Macron attended a ceremony commemorating the battles that took place 80 years ago in March 1944 between the German army and the paramilitary group known as the “French Militia” on the one hand and elements of the French Resistance on the other hand on the “Glières” plateau in the Alps region (southeast).
The French President recalled, more than once, the slogan of the resistance fighters: “Live in freedom or die.”
Between January and March 1944, 465 resistance fighters to the German occupation gathered on this plateau located in the Haute-Savoie department to receive weapons dropped by the Allies by helicopter in preparation for the landing of Provence (August 1944).
In late March of the same year, the German army and militia members raided the site and arrested two-thirds of the resistance fighters. 124 of them were killed during battles or in executions, while nine of them went missing and 16 others died in detention.
The French President stated, “This is our tragedy in France.
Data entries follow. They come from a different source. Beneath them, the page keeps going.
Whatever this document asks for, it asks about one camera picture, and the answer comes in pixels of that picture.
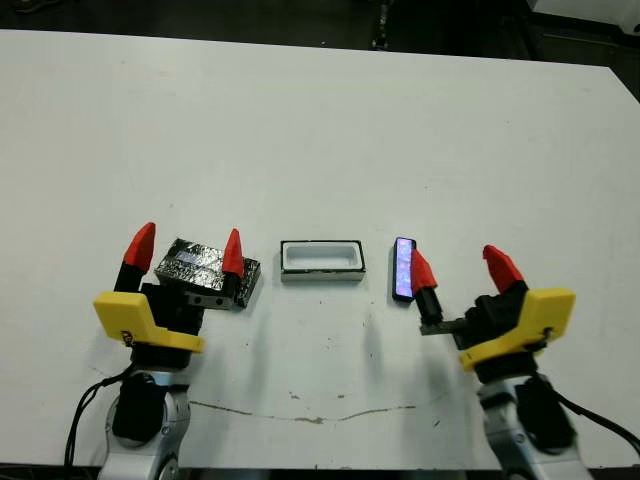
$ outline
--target foil-wrapped block
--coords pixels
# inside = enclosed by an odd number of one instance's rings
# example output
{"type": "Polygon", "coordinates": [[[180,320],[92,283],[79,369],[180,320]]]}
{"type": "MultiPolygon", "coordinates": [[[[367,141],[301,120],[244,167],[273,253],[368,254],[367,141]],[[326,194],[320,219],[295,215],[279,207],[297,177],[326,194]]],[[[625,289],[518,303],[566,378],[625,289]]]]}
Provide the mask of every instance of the foil-wrapped block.
{"type": "MultiPolygon", "coordinates": [[[[162,285],[178,286],[201,295],[222,296],[224,250],[176,239],[154,270],[162,285]]],[[[246,307],[260,277],[260,262],[244,257],[244,275],[234,299],[246,307]]]]}

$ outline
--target crack on table
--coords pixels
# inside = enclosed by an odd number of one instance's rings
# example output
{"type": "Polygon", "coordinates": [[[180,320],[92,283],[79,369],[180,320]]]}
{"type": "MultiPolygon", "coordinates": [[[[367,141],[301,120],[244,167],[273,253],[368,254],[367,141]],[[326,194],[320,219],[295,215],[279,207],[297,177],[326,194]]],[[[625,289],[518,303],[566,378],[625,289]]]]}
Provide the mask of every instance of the crack on table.
{"type": "Polygon", "coordinates": [[[265,418],[268,420],[282,420],[282,421],[288,421],[288,422],[304,422],[304,423],[311,423],[313,425],[324,425],[326,422],[329,423],[338,423],[338,422],[347,422],[349,420],[352,420],[354,418],[357,417],[362,417],[363,415],[372,415],[372,414],[377,414],[377,413],[386,413],[386,412],[393,412],[396,410],[413,410],[415,408],[418,408],[416,405],[400,405],[397,407],[387,407],[387,408],[373,408],[373,409],[369,409],[369,410],[363,410],[362,412],[357,412],[357,413],[353,413],[351,415],[347,415],[346,417],[339,417],[339,418],[330,418],[330,417],[278,417],[276,415],[260,415],[257,413],[253,413],[253,412],[246,412],[244,410],[237,410],[235,408],[228,408],[228,407],[223,407],[221,405],[215,405],[212,403],[204,403],[204,402],[198,402],[196,400],[191,400],[189,403],[191,403],[192,405],[198,405],[200,407],[205,407],[205,408],[211,408],[213,410],[220,410],[223,412],[227,412],[227,413],[234,413],[237,415],[244,415],[244,416],[248,416],[248,417],[256,417],[256,418],[265,418]]]}

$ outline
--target dark floor
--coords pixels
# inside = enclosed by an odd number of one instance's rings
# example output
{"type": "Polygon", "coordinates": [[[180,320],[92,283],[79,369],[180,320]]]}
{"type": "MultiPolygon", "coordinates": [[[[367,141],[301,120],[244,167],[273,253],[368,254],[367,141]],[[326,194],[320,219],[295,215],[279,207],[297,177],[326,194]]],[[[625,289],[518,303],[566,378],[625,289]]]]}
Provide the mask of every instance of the dark floor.
{"type": "Polygon", "coordinates": [[[0,28],[606,65],[640,99],[640,39],[532,15],[524,0],[63,0],[27,15],[0,0],[0,28]]]}

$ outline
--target blue phone screen
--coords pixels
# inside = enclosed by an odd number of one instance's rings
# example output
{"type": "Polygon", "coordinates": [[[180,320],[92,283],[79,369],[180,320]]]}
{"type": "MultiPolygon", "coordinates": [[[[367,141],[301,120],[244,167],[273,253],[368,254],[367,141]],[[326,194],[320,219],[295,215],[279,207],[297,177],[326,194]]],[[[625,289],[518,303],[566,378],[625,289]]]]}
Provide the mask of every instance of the blue phone screen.
{"type": "Polygon", "coordinates": [[[398,238],[396,241],[396,294],[413,297],[411,292],[411,251],[413,240],[398,238]]]}

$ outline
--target table surface
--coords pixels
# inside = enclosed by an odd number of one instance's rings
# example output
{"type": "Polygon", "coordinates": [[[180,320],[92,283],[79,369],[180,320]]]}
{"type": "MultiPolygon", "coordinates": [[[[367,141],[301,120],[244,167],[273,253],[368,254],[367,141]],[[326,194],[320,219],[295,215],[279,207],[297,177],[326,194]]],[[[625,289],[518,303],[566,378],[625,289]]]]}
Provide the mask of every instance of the table surface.
{"type": "MultiPolygon", "coordinates": [[[[91,301],[147,221],[154,265],[235,226],[263,267],[246,310],[205,315],[184,466],[497,468],[452,339],[390,300],[400,235],[447,318],[495,292],[486,243],[575,290],[541,367],[640,432],[640,106],[610,70],[17,31],[0,62],[0,461],[60,463],[82,391],[127,364],[91,301]],[[361,240],[365,278],[281,283],[280,240],[310,238],[361,240]]],[[[116,394],[78,463],[103,461],[116,394]]],[[[588,465],[637,461],[574,421],[588,465]]]]}
The French were not confronting the Nazis alone…the French imprisoned French people and the French assassinated French people.”
He praised the different walks of life of the resistance men and their diversity. “They included teachers, villagers, notables, Jews, as well as Catholics, communists, socialists, de Gaulle supporters, anarchists, and French and foreign officers who united in the face of Nazism.”
“dark stages”
The French President then went to Iseo (south-east), where a home was dedicated to the memory of the Jewish children who took refuge there. The Nazi “Gestapo” police in the city of Lyon, on the orders of its commander Klaus Barbie, arrested 44 of them on April 6, 1944. They deported them and killed them in the Auschwitz-Birkenau camp ( Poland) and Reval (Estonia).
In Ezio, Macron stressed that “the only cause of anti-Semitism is hatred,” according to the Elysee.
Between May 1943 and April 1944, the Izio Center, which was established at the initiative of Sabine Zlatin, a Polish-Jewish resistance fighter, and her husband, Miron Zlatin, who fled during the Russian Revolution, received about a hundred children, sometimes for only a few weeks.
A French presidential advisor said, “The president’s mission is to remember our special history, our great history, which also includes dark stages that must be confronted,” referring to the “militia’s” cooperation with the “Vichy” regime to confront the French resistance to the Nazi occupation.